Она, поняв, чего он хочет, замолчала и, не сразу поддаваясь
его движению, смотрела ему в глаза, голова ее все ниже и ниже
311
наклонялась над ним. Черные блестящие глаза ее все больше и
больше приближались к нему.
Вдруг в дверь постучали.
Останкин вскочил так поспешно, как будто он ждал этого
стука, но в самый последний момент забыл о нем. Вскочил и
почему-то прежде всего спрятал бутылку под диван.
– Кто там? – спросила Раиса Петровна и подошла к двери.
– Вас спрашивают,– сказала она.
Останкин, побледнев, пошел к двери. За дверью стоял его
сосед.
– Простите, что беспокою,– сказал он,– к вам два раза
звонили и спрашивали, когда вы придете. А я не видал, что вы
уже пришли.
– Кто звонил, не говорили?
– Упорно не говорят. Сказали только, что они до часу ночи
еще раз позвонят.
– Мужской или женский голос? – спросил Останкин.
– Мужской.
Останкин вернулся в комнату с таким видом, как если бы ему
сказали: «Приготовьтесь, в час ночи за вами придут и возьмут
вас неизвестно куда».
Раиса Петровна уже сама подошла к нему и, взяв его руку, с
тревогой спросила:
– Что там?
– Я сам не знаю, что-то непонятное...– ответил Останкин.
И кое-как простившись с Раисой Петровной, он ушел к себе.
Она, стоя в дверях своей комнаты, провожала его тревожным
взглядом близкой женщины, когда он шел по коридору.
IX
Останкин не спал почти всю ночь. Часов до трех он ходил по
комнате, все ожидая звонка. Он был почти уверен, что звонил
человек с малиновыми петличками.
Раз он знает его фамилию, то он так же знает, кто его отец.
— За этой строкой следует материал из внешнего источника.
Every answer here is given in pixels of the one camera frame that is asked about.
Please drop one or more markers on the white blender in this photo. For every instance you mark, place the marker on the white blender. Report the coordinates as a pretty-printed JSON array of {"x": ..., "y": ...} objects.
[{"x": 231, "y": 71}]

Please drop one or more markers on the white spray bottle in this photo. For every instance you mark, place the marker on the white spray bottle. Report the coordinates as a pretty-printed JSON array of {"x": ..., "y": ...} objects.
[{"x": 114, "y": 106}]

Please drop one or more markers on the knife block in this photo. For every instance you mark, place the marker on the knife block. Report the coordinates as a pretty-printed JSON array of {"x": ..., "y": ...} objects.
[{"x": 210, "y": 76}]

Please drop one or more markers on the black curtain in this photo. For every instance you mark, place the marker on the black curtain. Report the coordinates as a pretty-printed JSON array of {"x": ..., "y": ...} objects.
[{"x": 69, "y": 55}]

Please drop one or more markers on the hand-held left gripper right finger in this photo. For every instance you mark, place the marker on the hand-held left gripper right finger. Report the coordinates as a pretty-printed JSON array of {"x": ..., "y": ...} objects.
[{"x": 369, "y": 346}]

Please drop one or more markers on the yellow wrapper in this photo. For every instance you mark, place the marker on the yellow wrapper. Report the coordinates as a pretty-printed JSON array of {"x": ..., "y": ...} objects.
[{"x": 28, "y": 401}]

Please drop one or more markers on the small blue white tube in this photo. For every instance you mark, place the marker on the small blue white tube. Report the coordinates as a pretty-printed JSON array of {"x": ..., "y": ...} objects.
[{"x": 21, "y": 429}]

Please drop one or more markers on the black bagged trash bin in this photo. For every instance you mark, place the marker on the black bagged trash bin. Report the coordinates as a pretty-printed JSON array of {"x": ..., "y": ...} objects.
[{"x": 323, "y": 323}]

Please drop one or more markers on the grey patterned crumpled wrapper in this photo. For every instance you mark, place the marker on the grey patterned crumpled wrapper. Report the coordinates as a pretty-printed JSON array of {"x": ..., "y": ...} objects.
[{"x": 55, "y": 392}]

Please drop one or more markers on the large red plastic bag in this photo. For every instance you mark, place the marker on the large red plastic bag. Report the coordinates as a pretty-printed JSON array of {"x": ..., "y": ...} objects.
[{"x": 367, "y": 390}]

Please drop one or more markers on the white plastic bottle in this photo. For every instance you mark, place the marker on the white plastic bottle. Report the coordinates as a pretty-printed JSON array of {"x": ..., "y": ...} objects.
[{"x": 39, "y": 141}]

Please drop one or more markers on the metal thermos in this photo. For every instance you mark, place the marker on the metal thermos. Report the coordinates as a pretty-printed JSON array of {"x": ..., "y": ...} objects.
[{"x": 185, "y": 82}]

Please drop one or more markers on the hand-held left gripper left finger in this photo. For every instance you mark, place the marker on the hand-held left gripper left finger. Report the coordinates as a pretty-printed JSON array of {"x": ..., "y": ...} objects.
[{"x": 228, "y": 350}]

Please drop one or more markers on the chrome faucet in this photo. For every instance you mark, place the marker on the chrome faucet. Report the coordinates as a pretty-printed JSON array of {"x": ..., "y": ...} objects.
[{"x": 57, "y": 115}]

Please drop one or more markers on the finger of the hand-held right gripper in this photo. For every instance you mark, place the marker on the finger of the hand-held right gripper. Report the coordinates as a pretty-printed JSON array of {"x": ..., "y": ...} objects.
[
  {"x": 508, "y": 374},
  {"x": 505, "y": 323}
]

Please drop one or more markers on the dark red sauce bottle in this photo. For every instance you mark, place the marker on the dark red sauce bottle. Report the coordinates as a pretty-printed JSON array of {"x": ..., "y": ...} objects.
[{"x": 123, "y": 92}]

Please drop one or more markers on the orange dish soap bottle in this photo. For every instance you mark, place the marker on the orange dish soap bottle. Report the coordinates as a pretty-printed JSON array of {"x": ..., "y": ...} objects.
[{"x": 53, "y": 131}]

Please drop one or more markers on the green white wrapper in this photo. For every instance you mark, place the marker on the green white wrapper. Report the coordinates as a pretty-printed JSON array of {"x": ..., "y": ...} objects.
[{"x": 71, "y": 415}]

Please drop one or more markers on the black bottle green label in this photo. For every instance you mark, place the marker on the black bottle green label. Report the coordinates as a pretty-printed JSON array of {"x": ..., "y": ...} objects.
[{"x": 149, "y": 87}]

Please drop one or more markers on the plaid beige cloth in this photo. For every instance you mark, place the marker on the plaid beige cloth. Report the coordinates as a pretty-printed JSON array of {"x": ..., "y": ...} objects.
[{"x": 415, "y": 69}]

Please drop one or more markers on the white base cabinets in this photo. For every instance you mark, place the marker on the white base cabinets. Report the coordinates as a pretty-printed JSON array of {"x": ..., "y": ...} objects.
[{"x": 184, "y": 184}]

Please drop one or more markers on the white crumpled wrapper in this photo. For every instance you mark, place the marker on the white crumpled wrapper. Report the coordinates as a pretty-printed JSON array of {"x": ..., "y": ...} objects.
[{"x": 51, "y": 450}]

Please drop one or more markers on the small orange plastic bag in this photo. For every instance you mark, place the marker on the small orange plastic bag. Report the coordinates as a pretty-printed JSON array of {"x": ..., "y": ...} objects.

И
вполне естественно, что он заинтересуется, как Леонид
Сергеевич обозначил себя в анкетах?
А он служил в ГПУ. А там, наверное, у них все анкеты.
– Ну, это уж психоз! – сказал себе Останкин,– кто это ночью
полезет рыться в анкетах! А в крайнем случае скажу, что
описался. Велика разница, подумаешь: «народных училищ» или
312
«народный учитель»... А вот почему в одной анкете написано,
что образование высшее, а в другой – среднее? – спросят его.
– Написал так, вот и все; теперь вон у иного – никакого
образования, а он пишет, что среднее,– скажет Леонид
Сергеевич.– А если в этом есть преступление, тогда привлекайте
к ответственности, а не пилите по одному месту!
– Нет, особенного преступления нет,– скажут ему,– а есть
мелкое жульничество, и нам просто интересна психология этого
жульничества, как будто человек всячески старается скрыться.
Он с тоской посмотрел на свой рассказ и, развернув его,
долго сидел над ним. Потом осторожно оторвал уголок, на
котором была надпись красными чернилами.
– Скажу, что нечаянно оторвал.
Вдруг его сердце замерло от новой пришедшей ему мысли:
– А мало ли попадают по недоразумению, например, найдут
твой телефон у какого-нибудь подозрительного человека и
начнут копаться.
– Кому я давал свой телефон? Кажется – никому. . И вдруг
новый толчок в сердце:
– Писал записки Раисе Петровне! А что она за человек?